- Relator(a)
- Ministro Moura Ribeiro
- Órgão julgador
- Terceira Turma
- Data do julgamento
- 17/02/2025
- Data de publicação
- 20/02/2025
STJ – Acórdão, Rel. Ministro Moura Ribeiro, Terceira Turma, j. 17/02/2025, p. 20/02/2025
PROCESSO CIVIL. AGRAVO INTERNO NOS EMBARGOS DE DECLARAÇÃO NO AGRAVO EM RECURSO ESPECIAL. AÇÃO INDENIZATÓRIA POR VÍCIOS DE CONSTRUÇÃO. SEGURO HABITACIONAL. RESPONSABILIDADE DA SEGURADORA. DANOS DE CONSTRUÇÃO (VÍCIOS OCULTOS).
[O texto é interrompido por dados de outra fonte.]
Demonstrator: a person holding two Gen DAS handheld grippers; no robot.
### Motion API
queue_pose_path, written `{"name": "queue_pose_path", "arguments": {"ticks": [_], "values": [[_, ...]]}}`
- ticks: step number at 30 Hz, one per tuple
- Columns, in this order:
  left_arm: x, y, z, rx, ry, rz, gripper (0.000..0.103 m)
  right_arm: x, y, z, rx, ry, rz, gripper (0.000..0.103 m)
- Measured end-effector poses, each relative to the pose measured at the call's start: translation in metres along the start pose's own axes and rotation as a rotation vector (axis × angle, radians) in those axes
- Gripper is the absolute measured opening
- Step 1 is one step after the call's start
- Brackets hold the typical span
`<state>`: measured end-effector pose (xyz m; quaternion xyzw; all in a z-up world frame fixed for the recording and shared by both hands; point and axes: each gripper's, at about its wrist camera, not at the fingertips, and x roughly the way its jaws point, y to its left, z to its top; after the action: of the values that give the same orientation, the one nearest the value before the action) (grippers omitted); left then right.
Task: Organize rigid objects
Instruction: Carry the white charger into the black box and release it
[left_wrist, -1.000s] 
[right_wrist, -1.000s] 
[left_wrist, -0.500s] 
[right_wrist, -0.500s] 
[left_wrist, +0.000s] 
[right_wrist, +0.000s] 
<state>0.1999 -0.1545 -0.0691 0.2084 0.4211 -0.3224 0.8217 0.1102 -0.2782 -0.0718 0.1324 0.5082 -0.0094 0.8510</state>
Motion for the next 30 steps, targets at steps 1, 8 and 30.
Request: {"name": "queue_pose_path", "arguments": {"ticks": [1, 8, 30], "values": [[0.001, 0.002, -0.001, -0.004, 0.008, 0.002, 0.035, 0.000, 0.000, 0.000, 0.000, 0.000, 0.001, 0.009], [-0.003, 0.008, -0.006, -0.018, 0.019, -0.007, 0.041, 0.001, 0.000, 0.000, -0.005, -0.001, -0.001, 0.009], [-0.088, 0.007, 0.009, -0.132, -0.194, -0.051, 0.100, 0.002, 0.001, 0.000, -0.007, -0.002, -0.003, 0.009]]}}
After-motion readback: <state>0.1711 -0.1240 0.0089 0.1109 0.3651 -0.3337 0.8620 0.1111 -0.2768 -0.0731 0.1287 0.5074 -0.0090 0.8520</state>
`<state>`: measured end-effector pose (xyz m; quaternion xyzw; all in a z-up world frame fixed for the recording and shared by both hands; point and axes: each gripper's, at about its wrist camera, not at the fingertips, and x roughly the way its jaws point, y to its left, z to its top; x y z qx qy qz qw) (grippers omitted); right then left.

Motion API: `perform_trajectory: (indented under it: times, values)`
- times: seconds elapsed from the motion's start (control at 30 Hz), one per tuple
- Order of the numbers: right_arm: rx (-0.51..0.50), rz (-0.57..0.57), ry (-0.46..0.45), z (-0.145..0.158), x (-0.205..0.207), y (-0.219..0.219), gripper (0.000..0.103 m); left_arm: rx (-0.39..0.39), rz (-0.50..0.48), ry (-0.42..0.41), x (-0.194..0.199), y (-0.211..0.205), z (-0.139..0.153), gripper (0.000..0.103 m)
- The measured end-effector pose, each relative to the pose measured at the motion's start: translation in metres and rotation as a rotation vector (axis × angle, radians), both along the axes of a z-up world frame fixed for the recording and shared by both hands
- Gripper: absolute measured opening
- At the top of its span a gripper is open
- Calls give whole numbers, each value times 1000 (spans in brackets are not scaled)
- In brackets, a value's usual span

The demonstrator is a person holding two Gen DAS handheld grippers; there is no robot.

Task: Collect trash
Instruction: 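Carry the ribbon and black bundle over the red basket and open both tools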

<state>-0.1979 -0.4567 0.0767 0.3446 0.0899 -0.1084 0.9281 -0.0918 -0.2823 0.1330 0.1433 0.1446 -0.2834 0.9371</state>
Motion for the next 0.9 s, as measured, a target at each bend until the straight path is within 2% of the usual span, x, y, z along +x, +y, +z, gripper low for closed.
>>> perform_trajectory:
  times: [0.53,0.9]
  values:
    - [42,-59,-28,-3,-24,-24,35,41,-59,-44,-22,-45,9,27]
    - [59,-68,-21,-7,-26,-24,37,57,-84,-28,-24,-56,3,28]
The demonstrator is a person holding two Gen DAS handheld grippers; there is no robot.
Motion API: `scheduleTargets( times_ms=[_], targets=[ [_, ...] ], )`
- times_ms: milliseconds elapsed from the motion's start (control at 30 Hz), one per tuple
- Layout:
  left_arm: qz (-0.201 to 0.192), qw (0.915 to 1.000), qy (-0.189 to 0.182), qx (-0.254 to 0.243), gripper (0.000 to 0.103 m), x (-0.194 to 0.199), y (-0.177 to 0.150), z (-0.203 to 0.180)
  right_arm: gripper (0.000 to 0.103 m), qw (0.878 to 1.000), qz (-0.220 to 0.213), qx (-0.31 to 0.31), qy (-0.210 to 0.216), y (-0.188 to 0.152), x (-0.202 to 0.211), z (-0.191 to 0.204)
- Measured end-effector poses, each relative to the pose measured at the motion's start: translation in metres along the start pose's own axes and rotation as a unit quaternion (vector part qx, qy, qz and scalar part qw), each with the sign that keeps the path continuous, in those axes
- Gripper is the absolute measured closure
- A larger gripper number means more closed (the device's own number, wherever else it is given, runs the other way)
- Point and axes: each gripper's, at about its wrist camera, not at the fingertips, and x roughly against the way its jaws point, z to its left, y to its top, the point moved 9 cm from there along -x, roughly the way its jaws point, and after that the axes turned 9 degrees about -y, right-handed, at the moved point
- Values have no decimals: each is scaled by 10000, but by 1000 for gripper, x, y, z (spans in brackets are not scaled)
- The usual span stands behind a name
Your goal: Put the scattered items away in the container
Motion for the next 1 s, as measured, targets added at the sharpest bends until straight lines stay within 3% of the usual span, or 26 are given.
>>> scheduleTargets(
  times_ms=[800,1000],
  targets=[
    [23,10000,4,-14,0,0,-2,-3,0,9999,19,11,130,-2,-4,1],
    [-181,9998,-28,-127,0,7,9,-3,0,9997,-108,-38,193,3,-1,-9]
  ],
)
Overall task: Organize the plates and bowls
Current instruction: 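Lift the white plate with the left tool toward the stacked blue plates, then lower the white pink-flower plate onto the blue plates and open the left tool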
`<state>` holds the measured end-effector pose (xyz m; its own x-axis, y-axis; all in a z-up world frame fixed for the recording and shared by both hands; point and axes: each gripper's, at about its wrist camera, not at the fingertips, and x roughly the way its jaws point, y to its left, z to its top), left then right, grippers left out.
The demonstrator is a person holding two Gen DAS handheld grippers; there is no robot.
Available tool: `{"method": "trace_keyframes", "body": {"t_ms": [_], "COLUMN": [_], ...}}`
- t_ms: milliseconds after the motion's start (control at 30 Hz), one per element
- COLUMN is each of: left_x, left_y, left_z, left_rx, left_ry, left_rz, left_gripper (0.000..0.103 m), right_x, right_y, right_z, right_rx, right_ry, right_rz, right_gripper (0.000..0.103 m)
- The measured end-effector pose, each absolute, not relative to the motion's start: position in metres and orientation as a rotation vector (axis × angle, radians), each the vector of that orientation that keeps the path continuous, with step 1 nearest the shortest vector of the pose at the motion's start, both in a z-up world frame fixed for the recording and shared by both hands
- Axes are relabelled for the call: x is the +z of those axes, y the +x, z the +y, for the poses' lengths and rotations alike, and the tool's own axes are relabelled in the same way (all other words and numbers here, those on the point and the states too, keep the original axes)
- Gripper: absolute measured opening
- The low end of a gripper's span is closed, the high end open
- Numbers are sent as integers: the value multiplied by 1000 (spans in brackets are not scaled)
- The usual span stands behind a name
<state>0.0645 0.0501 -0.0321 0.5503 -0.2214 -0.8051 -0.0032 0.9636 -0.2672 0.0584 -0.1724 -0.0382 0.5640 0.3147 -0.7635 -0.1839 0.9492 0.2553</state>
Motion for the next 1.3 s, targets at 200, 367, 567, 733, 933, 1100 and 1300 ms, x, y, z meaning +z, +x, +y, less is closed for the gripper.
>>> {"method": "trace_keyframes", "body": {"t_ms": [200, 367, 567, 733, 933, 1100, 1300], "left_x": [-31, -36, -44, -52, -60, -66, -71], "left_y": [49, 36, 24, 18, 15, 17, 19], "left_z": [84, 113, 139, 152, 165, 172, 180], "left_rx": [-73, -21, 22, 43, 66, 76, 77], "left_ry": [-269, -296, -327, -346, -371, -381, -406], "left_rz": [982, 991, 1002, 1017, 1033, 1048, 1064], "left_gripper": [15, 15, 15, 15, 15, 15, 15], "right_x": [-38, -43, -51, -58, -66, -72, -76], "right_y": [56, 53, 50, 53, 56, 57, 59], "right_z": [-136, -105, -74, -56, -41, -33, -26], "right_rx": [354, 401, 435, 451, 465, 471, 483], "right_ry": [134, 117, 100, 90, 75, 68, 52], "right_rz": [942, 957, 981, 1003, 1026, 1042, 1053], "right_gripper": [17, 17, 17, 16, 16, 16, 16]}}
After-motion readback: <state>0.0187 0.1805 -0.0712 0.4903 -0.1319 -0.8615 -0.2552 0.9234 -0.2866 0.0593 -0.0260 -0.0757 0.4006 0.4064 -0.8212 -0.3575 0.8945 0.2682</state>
BOA-FÉ OBJETIVA PÓS-CONTRATUAL. PRECEDENTES DO STJ. PRESCRIÇÃO. FALTA DE PREQUESTIONAMENTO. INCIDÊNCIA DA SÚMULA Nº 282 DO STF, POR ANALOGIA. COMPETÊNCIA DA JUSTIÇA FEDERAL. TEMA PRECLUSO. INTERESSE DA CAIXA ECONÔMICA FEDERAL. FALTA DE INTERESSE JURÍDICO. MULTA DECENDIAL. TEMA NÃO PREQUESTIONADO. DEFICIÊNCIA RECURSAL. ÓBICE DAS SÚMULAS NºS 282 E 284, AMBAS DO STF. DECISÃO MANTIDA. NÃO PROVIMENTO. 1. A jurisprudência desta Corte Superior é pacífica no sentido de que, uma vez constatada a existência de vícios estruturais acobertados pelo seguro habitacional e coexistentes à vigência do contrato, devem ser os segurados devidamente indenizados pelos prejuízos sofridos, nos moldes estabelecidos na apólice. 2. A matéria tratada no Tema 1.039/STJ (fixação do termo inicial da prescrição da pretensão indenizatória em face de seguradora nos contratos, ou extintos, do SFH) não foi discutida pelo Tribunal paulista, esbarrando o presente recurso no óbice da Súmula n. 282 do STF, aplicada por analogia. 3. A jurisprudência desta Corte é no sentido de que as questões de ordem pública também estão sujeitas à preclusão se já tiverem sido objeto de anterior manifestação jurisdicional (AgInt no AREsp n. 2.425.003/SP, relator Ministro Ricardo Villas Bôas Cueva, Terceira Turma, julgado em 24/6/2024, DJe de 26/6/2024). 4. No caso, seja pela preclusão, seja pela falta de interesse jurídico da CAIXA, descabe falar, aqui, em incompetência da Justiça comum e redistribuição do feito para a eg. Primeira Seção. 5. No que se refere à multa decendial, tampouco houve prequestionamento, bem como esclarecimento acerca das razões da suposta afronta, esbarrando nos óbices das Súmulas nºs 282 e 284, ambas do STF. 6. Não evidenciada a inadequação dos fundamentos invocados pela decisão agravada, o presente agravo não se revela apto a alterar o conteúdo do julgado impugnado, devendo ser integralmente mantido em seus próprios termos. 7. Agravo interno não provido. (AgInt nos EDcl no AREsp n. 2.682.723/SP, relator Ministro Moura Ribeiro, Terceira Turma, julgado em 17/2/2025, DJEN de 20/2/2025.)